* _Problem details_: Search the listing for "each" and copy every line where it appears.

(Beginning of Dataset content)

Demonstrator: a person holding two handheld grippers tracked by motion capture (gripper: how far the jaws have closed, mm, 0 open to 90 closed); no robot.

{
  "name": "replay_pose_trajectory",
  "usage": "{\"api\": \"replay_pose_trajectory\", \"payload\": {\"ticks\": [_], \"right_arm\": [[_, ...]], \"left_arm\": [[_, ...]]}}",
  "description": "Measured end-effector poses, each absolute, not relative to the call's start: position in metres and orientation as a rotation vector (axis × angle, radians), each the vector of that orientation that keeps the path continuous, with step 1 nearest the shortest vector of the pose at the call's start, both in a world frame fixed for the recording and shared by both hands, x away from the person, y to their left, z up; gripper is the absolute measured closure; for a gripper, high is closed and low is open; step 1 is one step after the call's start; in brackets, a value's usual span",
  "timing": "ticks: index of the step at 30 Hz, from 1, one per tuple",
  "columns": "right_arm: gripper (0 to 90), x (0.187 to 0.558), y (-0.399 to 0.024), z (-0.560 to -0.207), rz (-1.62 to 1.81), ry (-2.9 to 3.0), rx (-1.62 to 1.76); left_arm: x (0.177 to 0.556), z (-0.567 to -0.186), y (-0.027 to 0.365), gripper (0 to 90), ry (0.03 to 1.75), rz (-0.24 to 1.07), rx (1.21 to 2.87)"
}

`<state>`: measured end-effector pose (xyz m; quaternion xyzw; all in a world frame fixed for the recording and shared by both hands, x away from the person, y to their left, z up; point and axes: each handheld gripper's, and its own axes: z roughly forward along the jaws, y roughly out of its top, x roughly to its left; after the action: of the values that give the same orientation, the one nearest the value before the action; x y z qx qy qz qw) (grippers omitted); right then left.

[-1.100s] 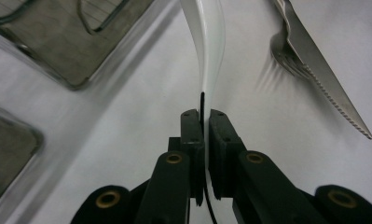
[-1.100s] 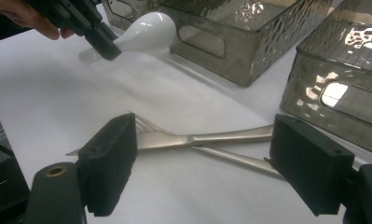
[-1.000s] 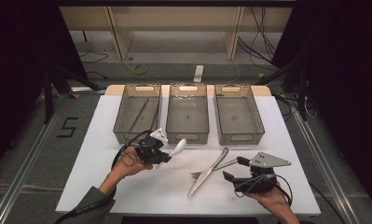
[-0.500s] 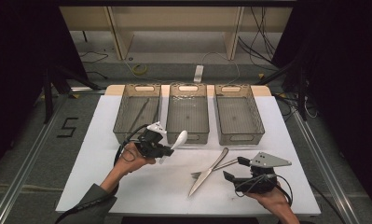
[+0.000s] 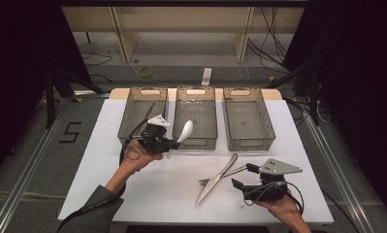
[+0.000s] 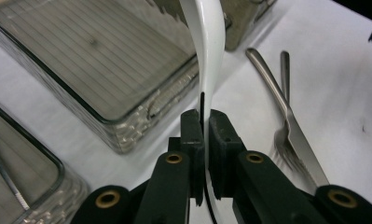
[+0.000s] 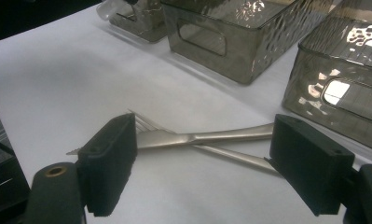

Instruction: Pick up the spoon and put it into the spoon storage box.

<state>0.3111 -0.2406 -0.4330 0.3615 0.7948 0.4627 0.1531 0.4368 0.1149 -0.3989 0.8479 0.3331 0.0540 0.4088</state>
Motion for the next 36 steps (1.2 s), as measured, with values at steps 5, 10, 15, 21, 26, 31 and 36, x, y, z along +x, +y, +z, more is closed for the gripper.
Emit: {"api": "replay_pose_trajectory", "payload": {"ticks": [5, 10, 15, 21, 26, 31, 36], "right_arm": [[23.8, 0.311, -0.241, -0.433, 1.339, 2.272, 1.04], [23.5, 0.311, -0.241, -0.433, 1.348, 2.262, 1.043], [23.5, 0.31, -0.242, -0.432, 1.357, 2.249, 1.042], [23.4, 0.311, -0.242, -0.432, 1.363, 2.248, 1.043], [23.4, 0.31, -0.243, -0.431, 1.366, 2.241, 1.039], [23.4, 0.311, -0.245, -0.432, 1.366, 2.239, 1.045], [23.4, 0.311, -0.245, -0.432, 1.373, 2.24, 1.049]], "left_arm": [[0.444, -0.393, 0.115, 85.3, 0.858, 0.165, 2.113], [0.454, -0.383, 0.114, 85.3, 0.876, 0.185, 2.075], [0.463, -0.375, 0.111, 85.3, 0.902, 0.208, 2.04], [0.476, -0.371, 0.101, 85.3, 0.921, 0.214, 2.035], [0.489, -0.37, 0.099, 85.3, 0.952, 0.214, 2.006], [0.5, -0.367, 0.096, 85.3, 0.97, 0.233, 2.0], [0.509, -0.367, 0.088, 85.3, 0.982, 0.249, 2.001]]}}
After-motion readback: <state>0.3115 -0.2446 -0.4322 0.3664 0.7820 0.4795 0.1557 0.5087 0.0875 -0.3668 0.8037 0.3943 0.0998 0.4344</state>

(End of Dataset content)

* _Answer section_:
  "description": "Measured end-effector poses, each absolute, not relative to the call's start: position in metres and orientation as a rotation vector (axis × angle, radians), each the vector of that orientation that keeps the path continuous, with step 1 nearest the shortest vector of the pose at the call's start, both in a world frame fixed for the recording and shared by both hands, x away from the person, y to their left, z up; gripper is the absolute measured closure; for a gripper, high is closed and low is open; step 1 is one step after the call's start; in brackets, a value's usual span",
`<state>`: measured end-effector pose (xyz m; quaternion xyzw; all in a world frame fixed for the recording and shared by both hands, x away from the person, y to their left, z up; point and axes: each handheld gripper's, and its own axes: z roughly forward along the jaws, y roughly out of its top, x roughly to its left; after the action: of the values that give the same orientation, the one nearest the value before the action; x y z qx qy qz qw) (grippers omitted); right then left.

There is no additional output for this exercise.